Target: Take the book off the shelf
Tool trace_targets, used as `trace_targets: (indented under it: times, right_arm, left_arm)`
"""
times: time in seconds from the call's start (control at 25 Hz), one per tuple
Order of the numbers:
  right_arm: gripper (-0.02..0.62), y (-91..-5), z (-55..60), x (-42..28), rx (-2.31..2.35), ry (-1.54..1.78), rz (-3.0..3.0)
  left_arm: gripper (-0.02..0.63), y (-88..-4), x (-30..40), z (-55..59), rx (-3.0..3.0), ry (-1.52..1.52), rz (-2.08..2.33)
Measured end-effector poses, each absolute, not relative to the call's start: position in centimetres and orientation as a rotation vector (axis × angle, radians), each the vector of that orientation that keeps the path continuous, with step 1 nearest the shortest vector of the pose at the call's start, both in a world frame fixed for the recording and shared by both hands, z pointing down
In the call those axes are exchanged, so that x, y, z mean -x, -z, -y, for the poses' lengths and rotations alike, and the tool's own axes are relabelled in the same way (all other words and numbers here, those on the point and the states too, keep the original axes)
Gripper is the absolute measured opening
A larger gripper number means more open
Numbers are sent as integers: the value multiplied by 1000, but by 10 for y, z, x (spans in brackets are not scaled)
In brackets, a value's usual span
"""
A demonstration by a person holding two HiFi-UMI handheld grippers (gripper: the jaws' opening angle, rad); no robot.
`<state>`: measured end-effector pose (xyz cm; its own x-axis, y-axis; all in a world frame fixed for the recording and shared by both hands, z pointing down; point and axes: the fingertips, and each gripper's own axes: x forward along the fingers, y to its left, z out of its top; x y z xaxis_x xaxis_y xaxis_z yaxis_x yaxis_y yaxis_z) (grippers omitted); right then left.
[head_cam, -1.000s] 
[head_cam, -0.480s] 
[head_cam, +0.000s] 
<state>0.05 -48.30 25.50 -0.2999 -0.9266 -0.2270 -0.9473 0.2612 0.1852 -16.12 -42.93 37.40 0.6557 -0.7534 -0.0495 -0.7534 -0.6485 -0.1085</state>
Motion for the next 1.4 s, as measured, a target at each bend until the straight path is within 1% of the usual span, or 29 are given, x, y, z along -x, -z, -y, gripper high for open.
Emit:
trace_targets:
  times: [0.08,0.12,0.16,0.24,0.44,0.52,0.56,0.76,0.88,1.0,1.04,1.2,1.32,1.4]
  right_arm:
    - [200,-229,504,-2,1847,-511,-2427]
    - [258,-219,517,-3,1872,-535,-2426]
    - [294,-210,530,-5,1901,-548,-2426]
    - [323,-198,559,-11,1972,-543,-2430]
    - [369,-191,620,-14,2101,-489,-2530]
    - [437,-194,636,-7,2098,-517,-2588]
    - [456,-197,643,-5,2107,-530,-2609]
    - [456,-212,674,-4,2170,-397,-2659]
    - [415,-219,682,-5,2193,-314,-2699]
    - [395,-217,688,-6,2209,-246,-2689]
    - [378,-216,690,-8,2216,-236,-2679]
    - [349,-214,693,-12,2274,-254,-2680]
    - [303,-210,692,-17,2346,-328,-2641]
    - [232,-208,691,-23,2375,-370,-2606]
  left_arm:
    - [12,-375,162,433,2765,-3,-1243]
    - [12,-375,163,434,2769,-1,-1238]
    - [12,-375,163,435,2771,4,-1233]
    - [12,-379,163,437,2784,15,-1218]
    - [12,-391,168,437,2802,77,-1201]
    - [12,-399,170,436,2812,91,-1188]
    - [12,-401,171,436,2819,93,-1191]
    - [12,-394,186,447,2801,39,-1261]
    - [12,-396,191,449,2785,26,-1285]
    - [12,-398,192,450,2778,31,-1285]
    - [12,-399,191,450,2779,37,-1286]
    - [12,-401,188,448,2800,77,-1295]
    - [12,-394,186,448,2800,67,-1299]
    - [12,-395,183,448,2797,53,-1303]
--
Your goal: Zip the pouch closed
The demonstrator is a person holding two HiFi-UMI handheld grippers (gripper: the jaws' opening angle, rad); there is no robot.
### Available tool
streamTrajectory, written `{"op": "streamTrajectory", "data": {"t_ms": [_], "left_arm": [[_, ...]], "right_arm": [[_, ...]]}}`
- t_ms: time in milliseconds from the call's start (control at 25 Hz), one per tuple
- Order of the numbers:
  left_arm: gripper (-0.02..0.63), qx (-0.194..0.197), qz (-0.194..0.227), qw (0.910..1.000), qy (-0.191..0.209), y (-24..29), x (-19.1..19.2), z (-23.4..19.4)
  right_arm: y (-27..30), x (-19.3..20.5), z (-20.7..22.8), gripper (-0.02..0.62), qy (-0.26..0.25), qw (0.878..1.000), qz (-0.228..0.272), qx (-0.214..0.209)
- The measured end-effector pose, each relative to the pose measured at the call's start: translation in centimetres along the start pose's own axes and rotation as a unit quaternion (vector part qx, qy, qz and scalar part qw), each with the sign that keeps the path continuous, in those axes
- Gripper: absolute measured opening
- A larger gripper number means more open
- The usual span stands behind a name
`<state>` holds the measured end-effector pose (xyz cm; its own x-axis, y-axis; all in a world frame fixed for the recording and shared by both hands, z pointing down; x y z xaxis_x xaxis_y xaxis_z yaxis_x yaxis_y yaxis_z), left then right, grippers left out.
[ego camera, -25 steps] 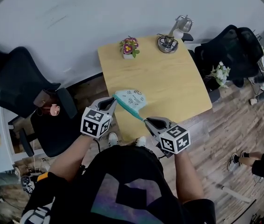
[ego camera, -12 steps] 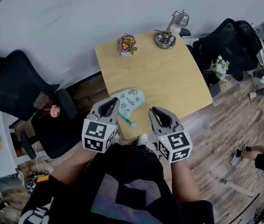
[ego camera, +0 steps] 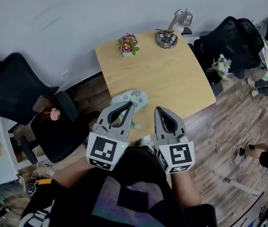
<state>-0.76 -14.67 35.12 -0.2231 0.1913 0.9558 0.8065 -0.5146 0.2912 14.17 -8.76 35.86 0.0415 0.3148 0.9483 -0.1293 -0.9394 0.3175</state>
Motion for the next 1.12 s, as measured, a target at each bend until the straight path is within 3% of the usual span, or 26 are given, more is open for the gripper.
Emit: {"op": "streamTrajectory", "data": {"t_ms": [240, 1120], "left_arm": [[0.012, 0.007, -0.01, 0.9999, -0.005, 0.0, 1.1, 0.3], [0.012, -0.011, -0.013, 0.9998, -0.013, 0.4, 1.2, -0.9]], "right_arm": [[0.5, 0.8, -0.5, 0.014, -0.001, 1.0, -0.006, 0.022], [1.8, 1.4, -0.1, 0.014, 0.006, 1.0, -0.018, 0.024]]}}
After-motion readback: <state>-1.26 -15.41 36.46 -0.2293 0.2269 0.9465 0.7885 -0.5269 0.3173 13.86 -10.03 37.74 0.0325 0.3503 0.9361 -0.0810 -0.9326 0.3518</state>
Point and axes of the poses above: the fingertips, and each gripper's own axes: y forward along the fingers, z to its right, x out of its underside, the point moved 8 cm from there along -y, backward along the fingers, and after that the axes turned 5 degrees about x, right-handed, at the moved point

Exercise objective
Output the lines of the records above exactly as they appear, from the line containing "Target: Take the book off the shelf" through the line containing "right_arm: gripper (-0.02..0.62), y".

Answer space
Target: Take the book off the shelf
Tool trace_targets, used as `trace_targets: (indented under it: times, right_arm, left_arm)`
"""
times: time in seconds from the call's start (control at 25 Hz), one per tuple
Order of the numbers:
  right_arm: gripper (-0.02..0.62), y (-91..-5), z (-55..60), x (-42..28), rx (-2.31..2.35), ry (-1.54..1.78), rz (-3.0..3.0)

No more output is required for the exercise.